YOUR INSTRUCTIONS: Return precisely the opening lines of the listing below, ending with the line that contains "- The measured".

DATA BLOCK:
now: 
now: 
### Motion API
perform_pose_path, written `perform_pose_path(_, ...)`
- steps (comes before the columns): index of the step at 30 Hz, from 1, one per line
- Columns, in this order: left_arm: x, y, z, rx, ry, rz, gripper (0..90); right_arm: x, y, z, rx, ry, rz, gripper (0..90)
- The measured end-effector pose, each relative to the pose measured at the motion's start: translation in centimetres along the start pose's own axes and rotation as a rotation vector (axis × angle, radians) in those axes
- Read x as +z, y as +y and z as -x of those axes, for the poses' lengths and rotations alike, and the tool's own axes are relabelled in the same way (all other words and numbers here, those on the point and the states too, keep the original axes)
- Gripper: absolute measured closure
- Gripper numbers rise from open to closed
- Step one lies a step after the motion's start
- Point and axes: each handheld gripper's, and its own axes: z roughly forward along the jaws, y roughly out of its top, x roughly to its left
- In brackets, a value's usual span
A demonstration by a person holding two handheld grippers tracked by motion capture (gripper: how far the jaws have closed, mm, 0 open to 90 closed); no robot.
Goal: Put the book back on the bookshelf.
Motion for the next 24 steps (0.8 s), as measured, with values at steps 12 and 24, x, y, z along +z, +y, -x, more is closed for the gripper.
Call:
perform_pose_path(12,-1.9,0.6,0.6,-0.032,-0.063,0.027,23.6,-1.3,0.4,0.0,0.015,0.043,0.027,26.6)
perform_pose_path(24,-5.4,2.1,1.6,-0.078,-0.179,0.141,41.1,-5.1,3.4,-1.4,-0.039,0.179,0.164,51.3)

FINAL ANSWER:
now: 
now: 
### Motion API
perform_pose_path, written `perform_pose_path(_, ...)`
- steps (comes before the columns): index of the step at 30 Hz, from 1, one per line
- Columns, in this order: left_arm: x, y, z, rx, ry, rz, gripper (0..90); right_arm: x, y, z, rx, ry, rz, gripper (0..90)
- The measured end-effector pose, each relative to the pose measured at the motion's start: translation in centimetres along the start pose's own axes and rotation as a rotation vector (axis × angle, radians) in those axes

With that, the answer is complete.